*Work to be completed*:
With the records below as your source, retype each line exactly from the top down to the line that contains "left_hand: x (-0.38", and include that line.

*Study material*:
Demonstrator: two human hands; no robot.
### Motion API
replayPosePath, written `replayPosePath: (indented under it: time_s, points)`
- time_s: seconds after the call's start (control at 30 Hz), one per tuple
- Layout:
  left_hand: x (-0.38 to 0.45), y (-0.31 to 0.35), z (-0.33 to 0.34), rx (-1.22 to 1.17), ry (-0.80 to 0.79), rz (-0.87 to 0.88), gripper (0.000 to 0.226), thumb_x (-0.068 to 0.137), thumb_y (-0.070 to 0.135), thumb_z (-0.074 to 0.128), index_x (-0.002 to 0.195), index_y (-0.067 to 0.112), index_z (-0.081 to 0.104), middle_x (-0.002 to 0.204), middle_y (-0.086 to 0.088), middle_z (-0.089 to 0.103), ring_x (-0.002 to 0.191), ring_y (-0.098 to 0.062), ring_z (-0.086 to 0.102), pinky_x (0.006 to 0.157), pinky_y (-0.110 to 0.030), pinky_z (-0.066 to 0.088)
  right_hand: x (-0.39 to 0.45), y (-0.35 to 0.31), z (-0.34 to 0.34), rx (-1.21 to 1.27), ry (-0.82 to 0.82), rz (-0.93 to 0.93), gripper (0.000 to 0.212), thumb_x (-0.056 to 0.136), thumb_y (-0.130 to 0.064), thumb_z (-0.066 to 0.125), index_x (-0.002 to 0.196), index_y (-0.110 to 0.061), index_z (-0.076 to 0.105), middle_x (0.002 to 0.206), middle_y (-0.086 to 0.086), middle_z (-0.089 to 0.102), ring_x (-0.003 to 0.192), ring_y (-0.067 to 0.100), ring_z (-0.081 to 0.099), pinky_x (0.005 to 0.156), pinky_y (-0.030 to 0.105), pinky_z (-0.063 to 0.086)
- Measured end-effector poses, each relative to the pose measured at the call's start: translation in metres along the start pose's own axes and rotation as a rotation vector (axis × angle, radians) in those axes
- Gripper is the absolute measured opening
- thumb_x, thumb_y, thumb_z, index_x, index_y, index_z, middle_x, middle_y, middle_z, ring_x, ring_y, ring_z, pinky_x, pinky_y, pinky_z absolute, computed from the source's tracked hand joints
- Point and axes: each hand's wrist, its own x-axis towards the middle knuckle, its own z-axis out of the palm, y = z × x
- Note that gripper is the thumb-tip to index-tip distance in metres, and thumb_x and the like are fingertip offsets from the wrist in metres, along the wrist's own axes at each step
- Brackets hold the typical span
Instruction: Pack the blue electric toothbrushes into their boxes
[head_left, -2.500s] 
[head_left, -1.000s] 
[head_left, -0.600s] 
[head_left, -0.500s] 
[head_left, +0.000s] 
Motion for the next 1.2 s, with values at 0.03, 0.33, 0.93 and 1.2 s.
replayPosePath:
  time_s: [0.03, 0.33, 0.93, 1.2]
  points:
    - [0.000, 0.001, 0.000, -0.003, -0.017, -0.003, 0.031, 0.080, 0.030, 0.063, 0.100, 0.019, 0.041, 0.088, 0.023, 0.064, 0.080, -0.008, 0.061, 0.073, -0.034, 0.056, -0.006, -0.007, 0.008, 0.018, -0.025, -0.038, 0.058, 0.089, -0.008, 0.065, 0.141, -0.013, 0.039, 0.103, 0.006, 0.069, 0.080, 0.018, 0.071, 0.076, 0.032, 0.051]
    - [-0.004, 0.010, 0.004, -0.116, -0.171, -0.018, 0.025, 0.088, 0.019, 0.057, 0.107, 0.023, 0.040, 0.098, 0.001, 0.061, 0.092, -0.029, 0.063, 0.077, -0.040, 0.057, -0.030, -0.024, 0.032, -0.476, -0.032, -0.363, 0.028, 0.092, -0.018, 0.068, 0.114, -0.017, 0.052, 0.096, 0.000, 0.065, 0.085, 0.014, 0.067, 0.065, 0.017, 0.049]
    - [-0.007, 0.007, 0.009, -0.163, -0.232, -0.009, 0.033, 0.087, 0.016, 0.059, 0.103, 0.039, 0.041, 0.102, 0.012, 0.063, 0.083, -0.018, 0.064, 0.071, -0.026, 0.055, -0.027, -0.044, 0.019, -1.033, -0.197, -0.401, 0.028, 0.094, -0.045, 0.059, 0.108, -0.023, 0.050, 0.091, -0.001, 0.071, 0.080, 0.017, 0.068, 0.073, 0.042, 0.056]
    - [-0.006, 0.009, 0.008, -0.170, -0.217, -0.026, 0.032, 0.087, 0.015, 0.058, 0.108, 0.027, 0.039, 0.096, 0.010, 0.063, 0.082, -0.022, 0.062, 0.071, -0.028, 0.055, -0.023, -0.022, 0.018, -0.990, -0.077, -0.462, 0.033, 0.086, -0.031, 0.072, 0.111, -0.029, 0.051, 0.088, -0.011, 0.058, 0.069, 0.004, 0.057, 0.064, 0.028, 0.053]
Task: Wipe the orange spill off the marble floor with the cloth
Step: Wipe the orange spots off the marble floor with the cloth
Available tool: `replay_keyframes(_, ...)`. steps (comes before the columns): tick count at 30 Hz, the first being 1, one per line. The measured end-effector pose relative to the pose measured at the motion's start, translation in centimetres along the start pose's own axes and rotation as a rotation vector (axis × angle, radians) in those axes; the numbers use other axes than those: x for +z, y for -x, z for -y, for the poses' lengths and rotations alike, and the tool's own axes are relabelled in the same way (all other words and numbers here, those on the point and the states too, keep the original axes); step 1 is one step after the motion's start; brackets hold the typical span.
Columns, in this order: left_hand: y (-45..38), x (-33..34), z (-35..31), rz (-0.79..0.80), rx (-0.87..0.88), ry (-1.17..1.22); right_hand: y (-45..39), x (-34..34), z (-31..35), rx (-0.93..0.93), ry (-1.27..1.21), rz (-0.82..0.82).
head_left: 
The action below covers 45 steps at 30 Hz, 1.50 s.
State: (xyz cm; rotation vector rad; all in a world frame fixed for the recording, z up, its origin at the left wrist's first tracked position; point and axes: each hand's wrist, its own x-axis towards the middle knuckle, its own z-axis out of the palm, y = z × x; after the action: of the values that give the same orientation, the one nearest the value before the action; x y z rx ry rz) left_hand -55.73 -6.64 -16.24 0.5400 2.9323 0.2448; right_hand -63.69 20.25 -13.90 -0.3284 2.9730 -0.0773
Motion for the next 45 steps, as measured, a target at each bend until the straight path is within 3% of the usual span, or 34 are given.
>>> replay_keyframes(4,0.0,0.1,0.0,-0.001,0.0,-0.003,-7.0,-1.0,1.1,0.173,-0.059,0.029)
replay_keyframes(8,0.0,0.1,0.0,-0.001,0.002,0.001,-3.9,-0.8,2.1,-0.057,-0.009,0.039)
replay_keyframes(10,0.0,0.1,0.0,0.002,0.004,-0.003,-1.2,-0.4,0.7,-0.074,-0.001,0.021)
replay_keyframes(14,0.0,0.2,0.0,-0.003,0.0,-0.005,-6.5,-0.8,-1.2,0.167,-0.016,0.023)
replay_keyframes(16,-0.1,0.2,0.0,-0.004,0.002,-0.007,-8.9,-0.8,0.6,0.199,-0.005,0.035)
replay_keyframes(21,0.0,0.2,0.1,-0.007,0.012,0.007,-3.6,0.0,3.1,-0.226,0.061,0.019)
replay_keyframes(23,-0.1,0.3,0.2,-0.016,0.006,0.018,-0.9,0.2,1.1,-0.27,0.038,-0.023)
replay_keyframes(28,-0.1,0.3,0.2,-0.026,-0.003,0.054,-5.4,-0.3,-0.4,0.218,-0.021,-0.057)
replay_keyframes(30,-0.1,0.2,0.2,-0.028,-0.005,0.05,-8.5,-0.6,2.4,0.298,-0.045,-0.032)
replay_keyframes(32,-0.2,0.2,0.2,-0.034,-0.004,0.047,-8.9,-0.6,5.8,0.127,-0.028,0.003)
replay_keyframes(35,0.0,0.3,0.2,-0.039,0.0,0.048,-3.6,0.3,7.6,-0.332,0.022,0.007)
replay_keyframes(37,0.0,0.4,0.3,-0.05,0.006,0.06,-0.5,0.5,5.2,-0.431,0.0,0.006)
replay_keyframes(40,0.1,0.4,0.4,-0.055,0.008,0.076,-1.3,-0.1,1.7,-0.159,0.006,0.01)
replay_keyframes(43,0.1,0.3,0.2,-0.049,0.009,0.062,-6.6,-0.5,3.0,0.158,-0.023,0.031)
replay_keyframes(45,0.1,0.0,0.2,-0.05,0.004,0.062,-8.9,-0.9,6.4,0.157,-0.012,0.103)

*Result for this exercise*:
Demonstrator: two human hands; no robot.
### Motion API
replayPosePath, written `replayPosePath: (indented under it: time_s, points)`
- time_s: seconds after the call's start (control at 30 Hz), one per tuple
- Layout:
  left_hand: x (-0.38 to 0.45), y (-0.31 to 0.35), z (-0.33 to 0.34), rx (-1.22 to 1.17), ry (-0.80 to 0.79), rz (-0.87 to 0.88), gripper (0.000 to 0.226), thumb_x (-0.068 to 0.137), thumb_y (-0.070 to 0.135), thumb_z (-0.074 to 0.128), index_x (-0.002 to 0.195), index_y (-0.067 to 0.112), index_z (-0.081 to 0.104), middle_x (-0.002 to 0.204), middle_y (-0.086 to 0.088), middle_z (-0.089 to 0.103), ring_x (-0.002 to 0.191), ring_y (-0.098 to 0.062), ring_z (-0.086 to 0.102), pinky_x (0.006 to 0.157), pinky_y (-0.110 to 0.030), pinky_z (-0.066 to 0.088)

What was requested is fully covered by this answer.